**Task directions:**
Determine which lines of the records include the word "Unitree", and copy them.

**Exercise inputs:**
+--

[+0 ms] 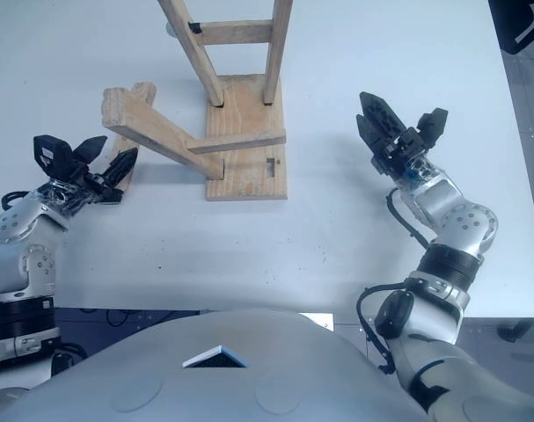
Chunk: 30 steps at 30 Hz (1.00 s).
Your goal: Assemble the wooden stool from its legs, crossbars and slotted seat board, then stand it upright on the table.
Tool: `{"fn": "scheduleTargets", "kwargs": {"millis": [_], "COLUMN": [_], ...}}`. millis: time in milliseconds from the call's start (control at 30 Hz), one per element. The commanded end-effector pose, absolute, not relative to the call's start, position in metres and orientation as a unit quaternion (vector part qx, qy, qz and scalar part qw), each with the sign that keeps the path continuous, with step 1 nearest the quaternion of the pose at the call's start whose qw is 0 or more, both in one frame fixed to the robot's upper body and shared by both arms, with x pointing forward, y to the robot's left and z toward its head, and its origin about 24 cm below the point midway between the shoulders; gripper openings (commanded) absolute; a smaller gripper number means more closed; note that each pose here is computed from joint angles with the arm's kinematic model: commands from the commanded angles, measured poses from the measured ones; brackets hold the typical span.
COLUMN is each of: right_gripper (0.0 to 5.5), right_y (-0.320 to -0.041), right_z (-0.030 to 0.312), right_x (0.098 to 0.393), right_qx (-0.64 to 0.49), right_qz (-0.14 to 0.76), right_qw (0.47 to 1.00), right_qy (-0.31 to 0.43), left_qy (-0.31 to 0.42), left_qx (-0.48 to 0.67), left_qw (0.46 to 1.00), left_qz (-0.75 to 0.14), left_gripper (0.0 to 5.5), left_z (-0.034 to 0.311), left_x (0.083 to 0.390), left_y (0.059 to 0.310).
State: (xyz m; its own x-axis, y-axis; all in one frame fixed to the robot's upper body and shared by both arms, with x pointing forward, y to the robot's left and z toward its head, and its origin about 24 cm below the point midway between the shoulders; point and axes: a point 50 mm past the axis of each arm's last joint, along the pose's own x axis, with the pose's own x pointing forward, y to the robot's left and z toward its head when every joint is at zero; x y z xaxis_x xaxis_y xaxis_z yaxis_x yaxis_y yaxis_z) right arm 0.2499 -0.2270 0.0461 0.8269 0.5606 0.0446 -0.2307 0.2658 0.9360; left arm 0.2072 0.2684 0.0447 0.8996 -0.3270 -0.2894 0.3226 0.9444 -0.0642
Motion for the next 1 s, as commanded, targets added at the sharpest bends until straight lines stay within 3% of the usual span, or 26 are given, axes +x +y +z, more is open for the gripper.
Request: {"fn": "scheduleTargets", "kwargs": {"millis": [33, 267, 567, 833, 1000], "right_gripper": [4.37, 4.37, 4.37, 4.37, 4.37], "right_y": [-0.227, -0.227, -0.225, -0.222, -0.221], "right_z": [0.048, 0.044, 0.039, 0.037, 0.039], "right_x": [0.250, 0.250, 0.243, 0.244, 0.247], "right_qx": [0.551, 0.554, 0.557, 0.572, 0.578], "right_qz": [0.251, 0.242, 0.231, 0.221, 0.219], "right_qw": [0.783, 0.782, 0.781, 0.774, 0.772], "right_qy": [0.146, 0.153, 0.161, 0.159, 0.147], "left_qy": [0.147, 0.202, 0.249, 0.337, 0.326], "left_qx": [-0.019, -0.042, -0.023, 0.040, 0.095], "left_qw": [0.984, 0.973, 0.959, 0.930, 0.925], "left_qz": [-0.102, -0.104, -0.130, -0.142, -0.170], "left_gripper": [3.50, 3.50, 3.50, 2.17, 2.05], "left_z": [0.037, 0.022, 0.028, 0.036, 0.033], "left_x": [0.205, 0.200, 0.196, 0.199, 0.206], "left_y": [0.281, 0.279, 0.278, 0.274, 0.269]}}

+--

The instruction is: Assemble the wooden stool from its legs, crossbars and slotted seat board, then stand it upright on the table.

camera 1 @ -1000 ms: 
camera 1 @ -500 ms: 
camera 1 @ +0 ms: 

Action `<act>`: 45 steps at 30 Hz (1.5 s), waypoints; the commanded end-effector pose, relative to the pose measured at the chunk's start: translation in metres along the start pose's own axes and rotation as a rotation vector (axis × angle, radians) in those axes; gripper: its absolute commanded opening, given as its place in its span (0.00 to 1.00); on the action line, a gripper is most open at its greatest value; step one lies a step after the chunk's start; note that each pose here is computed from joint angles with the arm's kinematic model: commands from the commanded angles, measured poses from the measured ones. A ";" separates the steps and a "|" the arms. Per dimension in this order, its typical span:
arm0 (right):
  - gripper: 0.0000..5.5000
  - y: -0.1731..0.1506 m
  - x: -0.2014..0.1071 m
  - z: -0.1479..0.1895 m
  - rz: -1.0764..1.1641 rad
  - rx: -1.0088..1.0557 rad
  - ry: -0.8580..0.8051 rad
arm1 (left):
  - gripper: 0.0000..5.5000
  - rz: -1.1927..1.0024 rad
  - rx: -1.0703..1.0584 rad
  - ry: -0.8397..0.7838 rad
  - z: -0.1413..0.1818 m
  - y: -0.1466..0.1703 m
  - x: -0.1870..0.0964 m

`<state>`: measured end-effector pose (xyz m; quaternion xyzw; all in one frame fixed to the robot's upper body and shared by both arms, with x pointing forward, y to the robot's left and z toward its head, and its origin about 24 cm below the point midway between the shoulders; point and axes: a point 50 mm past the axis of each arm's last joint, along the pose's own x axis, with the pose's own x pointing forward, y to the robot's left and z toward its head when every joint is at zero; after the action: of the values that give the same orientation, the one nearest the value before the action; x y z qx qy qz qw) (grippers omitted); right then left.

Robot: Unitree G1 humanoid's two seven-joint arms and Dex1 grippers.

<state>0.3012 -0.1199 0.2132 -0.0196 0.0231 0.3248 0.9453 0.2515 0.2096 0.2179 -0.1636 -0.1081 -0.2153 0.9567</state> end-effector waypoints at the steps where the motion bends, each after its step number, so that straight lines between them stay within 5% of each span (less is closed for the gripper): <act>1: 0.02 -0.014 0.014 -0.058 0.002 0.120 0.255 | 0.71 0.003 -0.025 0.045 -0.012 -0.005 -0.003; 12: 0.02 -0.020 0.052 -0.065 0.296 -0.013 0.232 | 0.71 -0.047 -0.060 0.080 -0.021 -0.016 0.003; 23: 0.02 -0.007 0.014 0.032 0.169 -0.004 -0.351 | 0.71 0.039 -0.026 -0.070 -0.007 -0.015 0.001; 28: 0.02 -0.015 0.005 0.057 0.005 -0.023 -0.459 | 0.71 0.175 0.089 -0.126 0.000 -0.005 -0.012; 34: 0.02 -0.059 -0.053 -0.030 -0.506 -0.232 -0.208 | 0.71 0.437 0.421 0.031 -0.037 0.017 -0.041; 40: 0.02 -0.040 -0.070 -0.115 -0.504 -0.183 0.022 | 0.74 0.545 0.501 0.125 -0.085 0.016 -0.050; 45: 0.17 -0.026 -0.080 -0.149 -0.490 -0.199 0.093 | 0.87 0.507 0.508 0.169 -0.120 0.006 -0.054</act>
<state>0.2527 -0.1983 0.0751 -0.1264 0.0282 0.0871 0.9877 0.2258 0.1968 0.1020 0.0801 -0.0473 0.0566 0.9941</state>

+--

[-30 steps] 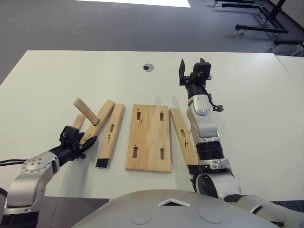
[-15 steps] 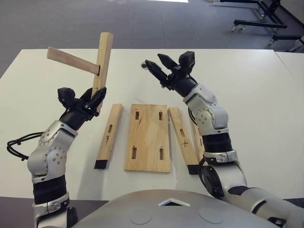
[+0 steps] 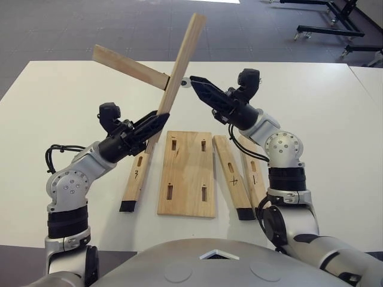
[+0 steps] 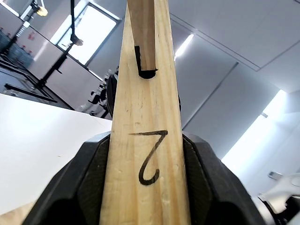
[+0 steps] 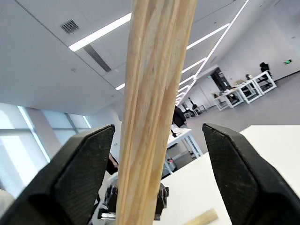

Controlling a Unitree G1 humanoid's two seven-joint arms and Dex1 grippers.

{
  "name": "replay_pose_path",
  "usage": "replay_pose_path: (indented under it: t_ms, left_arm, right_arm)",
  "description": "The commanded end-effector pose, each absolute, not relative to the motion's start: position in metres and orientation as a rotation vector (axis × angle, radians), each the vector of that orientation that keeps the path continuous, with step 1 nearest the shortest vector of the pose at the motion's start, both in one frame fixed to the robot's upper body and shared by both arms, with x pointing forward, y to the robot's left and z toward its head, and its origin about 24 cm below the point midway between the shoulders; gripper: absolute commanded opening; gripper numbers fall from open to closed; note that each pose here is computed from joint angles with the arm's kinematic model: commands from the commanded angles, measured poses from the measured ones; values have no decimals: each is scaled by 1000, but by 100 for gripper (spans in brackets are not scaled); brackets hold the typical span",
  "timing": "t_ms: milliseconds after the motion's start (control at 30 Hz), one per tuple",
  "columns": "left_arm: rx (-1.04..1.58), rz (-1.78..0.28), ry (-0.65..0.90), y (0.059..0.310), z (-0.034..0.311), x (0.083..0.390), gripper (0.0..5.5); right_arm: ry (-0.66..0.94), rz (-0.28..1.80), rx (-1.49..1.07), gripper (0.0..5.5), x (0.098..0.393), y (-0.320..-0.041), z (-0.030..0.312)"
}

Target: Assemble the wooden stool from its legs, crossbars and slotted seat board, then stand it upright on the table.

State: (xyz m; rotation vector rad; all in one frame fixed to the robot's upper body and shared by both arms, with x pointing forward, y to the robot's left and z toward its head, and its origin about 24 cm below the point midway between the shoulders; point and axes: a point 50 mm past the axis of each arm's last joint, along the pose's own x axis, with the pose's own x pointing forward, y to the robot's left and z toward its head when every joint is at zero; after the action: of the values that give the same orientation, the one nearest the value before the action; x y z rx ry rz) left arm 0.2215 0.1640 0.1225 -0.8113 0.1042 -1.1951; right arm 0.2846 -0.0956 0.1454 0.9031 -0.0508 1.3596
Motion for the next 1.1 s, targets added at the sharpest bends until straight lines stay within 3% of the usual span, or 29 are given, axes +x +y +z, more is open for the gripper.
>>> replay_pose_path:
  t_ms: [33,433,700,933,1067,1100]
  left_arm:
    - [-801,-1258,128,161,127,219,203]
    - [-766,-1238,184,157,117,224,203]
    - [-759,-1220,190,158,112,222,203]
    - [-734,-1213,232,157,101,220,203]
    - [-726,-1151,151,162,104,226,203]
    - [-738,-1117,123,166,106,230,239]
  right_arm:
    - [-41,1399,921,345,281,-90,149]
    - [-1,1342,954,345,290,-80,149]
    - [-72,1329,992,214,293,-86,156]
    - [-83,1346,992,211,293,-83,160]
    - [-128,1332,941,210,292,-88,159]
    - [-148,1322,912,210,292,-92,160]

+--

**Answer to this exercise:**
Robot: Unitree G1 humanoid's two seven-joint arms and Dex1 grippers.
Controlling a Unitree G1 humanoid's two seven-joint arms and Dex1 grippers.

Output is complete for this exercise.